> [What this task involves]:
Every line from the one containing "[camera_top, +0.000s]" to the one containing "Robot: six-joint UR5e" in the records below, both included, must be set down exactly, and no other line.

> [Records from a dataset]:

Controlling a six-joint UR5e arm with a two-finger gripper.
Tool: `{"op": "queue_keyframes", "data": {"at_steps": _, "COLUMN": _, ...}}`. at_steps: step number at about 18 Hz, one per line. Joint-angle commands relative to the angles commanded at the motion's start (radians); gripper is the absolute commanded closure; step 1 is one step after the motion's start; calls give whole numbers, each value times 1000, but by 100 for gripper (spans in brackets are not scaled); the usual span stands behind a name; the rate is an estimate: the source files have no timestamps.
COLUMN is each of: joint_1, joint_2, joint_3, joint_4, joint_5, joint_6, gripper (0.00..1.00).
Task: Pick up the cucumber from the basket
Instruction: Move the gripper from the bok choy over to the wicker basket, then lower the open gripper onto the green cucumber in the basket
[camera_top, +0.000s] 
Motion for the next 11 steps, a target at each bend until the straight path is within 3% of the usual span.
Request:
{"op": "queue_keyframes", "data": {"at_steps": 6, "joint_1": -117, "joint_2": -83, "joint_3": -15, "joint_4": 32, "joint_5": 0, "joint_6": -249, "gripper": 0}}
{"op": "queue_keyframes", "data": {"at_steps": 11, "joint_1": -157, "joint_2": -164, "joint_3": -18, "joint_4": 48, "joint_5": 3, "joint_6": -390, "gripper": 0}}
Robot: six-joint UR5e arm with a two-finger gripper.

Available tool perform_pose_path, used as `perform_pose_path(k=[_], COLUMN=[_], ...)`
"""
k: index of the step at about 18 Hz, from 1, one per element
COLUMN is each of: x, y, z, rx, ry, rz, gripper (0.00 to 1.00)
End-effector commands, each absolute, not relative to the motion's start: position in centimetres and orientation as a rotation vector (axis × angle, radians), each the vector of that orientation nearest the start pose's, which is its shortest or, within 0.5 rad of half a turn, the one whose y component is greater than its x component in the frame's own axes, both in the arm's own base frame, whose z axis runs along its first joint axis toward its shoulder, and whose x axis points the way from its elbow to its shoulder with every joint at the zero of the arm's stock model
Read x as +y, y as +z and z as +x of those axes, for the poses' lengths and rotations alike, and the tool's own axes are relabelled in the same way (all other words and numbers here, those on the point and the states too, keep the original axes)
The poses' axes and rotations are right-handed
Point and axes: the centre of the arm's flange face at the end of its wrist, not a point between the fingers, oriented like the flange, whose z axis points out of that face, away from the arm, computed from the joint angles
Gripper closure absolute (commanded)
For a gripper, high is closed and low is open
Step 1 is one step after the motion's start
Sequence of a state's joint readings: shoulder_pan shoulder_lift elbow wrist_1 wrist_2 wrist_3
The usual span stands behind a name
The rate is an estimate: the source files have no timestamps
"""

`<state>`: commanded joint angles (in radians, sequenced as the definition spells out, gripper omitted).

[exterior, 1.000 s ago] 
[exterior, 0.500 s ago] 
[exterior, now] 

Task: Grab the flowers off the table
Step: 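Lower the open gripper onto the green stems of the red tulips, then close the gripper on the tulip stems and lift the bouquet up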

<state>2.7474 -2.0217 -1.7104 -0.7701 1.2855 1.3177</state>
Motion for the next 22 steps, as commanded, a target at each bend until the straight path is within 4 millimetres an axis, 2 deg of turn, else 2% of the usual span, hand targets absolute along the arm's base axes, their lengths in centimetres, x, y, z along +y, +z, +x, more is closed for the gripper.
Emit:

> [Exercise answer]:
[camera_top, +0.000s] 
Motion for the next 11 steps, a target at each bend until the straight path is within 3% of the usual span.
Request:
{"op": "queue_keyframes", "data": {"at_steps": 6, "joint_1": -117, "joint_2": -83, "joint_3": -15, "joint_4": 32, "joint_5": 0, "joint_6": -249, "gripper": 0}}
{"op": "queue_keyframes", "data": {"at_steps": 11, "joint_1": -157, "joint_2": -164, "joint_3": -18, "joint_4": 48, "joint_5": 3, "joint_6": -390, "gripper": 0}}
Robot: six-joint UR5e arm with a two-finger gripper.

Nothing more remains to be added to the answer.